Work item
Each line starting at the one that contains "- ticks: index" and ending at the one that contains "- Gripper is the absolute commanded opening" must be returned exactly, and the rest of the listing is left out.

Provided material
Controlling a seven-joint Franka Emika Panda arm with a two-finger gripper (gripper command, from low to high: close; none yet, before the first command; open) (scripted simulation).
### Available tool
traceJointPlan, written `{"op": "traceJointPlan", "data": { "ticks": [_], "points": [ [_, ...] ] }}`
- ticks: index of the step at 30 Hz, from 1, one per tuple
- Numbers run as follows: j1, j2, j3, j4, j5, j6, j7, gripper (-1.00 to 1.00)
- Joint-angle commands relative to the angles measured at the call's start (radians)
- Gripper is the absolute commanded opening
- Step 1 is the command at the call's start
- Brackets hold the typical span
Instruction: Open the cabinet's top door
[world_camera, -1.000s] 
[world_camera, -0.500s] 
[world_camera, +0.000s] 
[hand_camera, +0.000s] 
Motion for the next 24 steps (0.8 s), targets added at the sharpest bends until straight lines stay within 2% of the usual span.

Solution
- ticks: index of the step at 30 Hz, from 1, one per tuple
- Numbers run as follows: j1, j2, j3, j4, j5, j6, j7, gripper (-1.00 to 1.00)
- Joint-angle commands relative to the angles measured at the call's start (radians)
- Gripper is the absolute commanded opening

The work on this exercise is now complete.